== RECORDED DATA ==
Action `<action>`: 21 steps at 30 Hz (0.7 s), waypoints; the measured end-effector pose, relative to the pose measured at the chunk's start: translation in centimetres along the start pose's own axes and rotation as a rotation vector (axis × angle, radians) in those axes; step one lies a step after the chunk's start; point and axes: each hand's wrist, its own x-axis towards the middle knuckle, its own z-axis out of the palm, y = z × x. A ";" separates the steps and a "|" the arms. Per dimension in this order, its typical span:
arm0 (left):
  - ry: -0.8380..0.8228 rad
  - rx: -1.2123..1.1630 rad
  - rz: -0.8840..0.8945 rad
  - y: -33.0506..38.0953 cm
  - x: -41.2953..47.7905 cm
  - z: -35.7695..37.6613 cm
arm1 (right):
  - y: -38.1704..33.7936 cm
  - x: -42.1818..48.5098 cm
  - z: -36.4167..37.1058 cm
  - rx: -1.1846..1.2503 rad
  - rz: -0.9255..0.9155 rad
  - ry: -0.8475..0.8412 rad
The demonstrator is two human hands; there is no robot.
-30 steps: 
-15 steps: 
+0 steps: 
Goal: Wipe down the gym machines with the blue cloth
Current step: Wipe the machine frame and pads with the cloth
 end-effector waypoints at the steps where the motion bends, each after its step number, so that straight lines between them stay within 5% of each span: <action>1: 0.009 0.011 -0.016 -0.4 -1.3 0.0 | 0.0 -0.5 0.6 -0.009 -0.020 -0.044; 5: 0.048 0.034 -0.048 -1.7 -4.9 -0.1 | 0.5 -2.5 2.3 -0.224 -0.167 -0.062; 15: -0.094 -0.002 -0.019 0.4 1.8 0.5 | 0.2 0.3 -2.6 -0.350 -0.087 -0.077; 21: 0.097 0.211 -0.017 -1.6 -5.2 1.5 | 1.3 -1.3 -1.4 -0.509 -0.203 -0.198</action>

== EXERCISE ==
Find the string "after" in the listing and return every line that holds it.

== RESULT ==
Action `<action>`: 21 steps at 30 Hz (0.7 s), waypoints; the measured end-effector pose, relative to the pose measured at the chunk's start: translation in centimetres along the start pose's own axes and rotation as a rotation vector (axis × angle, radians) in those axes; step one lies a step after the chunk's start; point and axes: each hand's wrist, its own x-axis towards the middle knuckle, its own z-axis out of the palm, y = z × x. A ";" separates the steps and a "|" the arms. Per dimension in this order, its typical span:
 end-effector waypoints at the steps where the motion bends, each after its step number, so that straight lines between them stay within 5% of each span: <action>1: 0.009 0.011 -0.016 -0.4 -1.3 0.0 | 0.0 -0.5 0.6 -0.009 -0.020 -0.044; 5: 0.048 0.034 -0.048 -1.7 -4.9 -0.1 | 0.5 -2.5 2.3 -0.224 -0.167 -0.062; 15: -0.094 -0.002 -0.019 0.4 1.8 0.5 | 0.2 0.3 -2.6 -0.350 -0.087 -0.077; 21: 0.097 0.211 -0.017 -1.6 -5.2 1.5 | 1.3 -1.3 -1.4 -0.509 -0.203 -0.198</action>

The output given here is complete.